To begin with, the overwhelming majority of undocumented immigrants in this country are not the so called "caravans" from Central America that T**** uses to whip up fear among his dwindling base of supporters.  (Actually, if you are willing to check more reliable sources of information that T****, the size of the current caravan is dwindling as well.)  They are individuals who entered the country in a documented status--a visitor, a student, an investor, a manager, a short-term worker, and yes, as a fiance(e).  These categories differ substantially from the ones used by those fleeing various forms of persecution and upheaval, as is the case with those coming from the south.

The people in these categories overstay their visas not because of any intention to do so, but due to an immigration system that is broken and expensive, and which we steadfastly refuse to reform, despite the general acknowledgement that it needs such reform.  Contrary to the venom spewing on a daily basis from what passes for T****'s mouth, these individuals are not "bad hombres."  They are people more concerned with trying to live their lives, for the sakes of themselves and their families, than with having any kind of criminal or political impact on the U.S..

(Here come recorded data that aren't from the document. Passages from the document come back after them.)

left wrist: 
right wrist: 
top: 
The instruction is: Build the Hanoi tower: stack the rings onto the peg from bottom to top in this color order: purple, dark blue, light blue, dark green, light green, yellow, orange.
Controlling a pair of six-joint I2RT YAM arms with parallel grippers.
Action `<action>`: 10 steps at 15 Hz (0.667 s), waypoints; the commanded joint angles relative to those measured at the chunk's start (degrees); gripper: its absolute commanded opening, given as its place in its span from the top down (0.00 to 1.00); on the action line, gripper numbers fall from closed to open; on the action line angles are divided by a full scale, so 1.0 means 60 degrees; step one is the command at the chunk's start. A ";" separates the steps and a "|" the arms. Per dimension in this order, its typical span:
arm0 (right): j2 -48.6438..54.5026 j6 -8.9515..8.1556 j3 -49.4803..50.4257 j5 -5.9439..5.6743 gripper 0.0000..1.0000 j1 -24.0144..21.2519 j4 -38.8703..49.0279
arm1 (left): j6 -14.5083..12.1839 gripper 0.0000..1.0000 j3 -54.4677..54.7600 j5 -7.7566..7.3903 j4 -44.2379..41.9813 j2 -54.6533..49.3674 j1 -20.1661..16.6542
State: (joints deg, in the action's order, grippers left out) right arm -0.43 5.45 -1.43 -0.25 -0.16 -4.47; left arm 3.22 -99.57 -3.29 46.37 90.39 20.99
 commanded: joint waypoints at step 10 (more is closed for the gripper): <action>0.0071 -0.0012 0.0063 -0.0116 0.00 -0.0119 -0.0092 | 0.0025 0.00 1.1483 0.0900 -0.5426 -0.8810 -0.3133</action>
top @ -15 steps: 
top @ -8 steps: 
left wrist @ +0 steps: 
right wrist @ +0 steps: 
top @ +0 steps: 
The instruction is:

Yet, because T**** found it personally and politically convenient to spread fear about the undocumented, they are now living in the shadows, afraid to come out and attempt to adjust their status in the U.S., afraid due to the threat of prosecution that is not warranted by the lives these people have led, or the expense that such prosecutions entail.  Even worse, immigrants who have "played by the rules," the ones we supposedly want to reward for doing so, are now being subjected to denials and delays in the processing of their papers that all but guarantees that it will be years before their status is finally resolved--and many years more before any of them will be able to naturalize and vote (and don't think for a moment that this latter aspect is an accident; voter suppression is a chameleon that can take many forms).

This is why the T**** nightmare is also the immigrants' nightmare.  It is also the nightmare of their esteemed counsels, always overworked and underpaid in any case, but never more so than now, and never more aware that one single, human mistake on their part might be the end of a person's life, or the lives of families.  As I noted previously, that produces pressure that has the potential to lead to self-destruction.  That fact alone, plus the awareness of doing battle on a daily basis with the most corrupt Administration in the history of the Republic, is why the members of the immigration bar are, in my 25 years of experience practicing law, the most unified and cooperative attorneys I have every had the privilege of meeting.

And the victories they win are not just victories for their clients; they are also victories for all of us, and the system that protects us even in the midst of the current darkness.  Ask our less-than-esteemed Attorney General if he would disagree with you.

So, then, those are the only two caravans that should concern you.  The caravan of the unjustly persecuted, and the caravan of those who defend them.  They are not your enemies.  That would be the current miserable occupant of the Oval Office.  Send him a warning on November 6.  And, at the same time, send both of the two caravans a message of well-deserved hope.

P.S.:  My wife got home safely.  She's seeing a doctor on Monday.  Thanks for asking.